Melbourne’s continuing and rapidly rising population, which has caused a boom in residential property values and rents particularly last year, is also a developer driver, according to Vinci Carbone director Frank Vinci.

In recent years metropolitan Melbourne’s population has been increasing by some 100,000 per year on a net basis. The affordability crisis that this has created has resulted in expansions to the urban growth boundary, investment in road and rail infrastructure and a greater acceptance of apartment living, even in the suburbs.

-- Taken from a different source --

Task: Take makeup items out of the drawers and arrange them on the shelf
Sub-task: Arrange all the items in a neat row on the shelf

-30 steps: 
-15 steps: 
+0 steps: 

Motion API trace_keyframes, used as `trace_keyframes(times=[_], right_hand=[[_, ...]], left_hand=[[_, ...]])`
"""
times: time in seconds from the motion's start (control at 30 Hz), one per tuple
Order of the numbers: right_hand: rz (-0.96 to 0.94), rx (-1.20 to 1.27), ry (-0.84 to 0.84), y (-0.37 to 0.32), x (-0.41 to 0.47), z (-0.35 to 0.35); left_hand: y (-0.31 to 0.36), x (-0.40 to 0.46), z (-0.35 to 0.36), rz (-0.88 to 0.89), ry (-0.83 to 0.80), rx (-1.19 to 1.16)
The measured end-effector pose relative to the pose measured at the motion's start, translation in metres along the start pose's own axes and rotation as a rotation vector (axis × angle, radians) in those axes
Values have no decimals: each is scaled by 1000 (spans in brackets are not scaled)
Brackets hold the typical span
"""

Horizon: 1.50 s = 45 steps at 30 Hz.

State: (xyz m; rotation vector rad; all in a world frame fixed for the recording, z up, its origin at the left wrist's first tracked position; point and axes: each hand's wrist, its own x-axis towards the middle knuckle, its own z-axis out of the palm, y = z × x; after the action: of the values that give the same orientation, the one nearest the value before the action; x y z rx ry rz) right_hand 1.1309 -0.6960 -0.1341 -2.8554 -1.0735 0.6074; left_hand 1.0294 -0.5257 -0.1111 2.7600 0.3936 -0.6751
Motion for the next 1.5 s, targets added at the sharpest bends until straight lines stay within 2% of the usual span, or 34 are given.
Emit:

The city’s median house value has also been soaring. It is now near $800,000, up from $719,000 a year ago. In 2012 the average price of Melbourne house was less than $530,000.

Melbourne’s median unit price is now $459,181, up 2.4 per cent for the December quarter, according to Domain Group data. The medium and high-density apartment market serves a growing pool of suitors including empty nesters, first-home owners and cashed-up investors, particularly from China.

But the recent balloon in local property values is not limited to residential development sites.

The property in Kew East, sold recently for $4.1 million. Photo: Supplied The property in Kew East, sold recently for $4.1 million. Photo: Supplied

In Kew East the local buyer who in October 2015 paid millionaire Forever New founders Dipendra and Amada Goenka $3.2 million for a low-rise office have just flipped it for $4.1 million. Colliers International agents Peter Bremner, who marketed 714-716 High Street with colleague Hamish Burgess, said the property is zoned Commercial 2, which prohibits residential use.

He said a combination of low interest rates, a lack of property supply – and a surge in the number of prospective owner-occupiers joining the market recently (particularly for stock in blue-ribbon suburbs such as Kew East) – are amongst the reasons for the $1 million value increase.

Another investor, who land banked a prime Moonee Ponds holding, may agree, after selling a historic double-storey shop at the edge of the Puckle Street shopping strip before Christmas for $3 million. The vendor bought 21-23 Norwood Crescent a year earlier for $2.5 million. Savills Julian Heatherich was the marketing agent.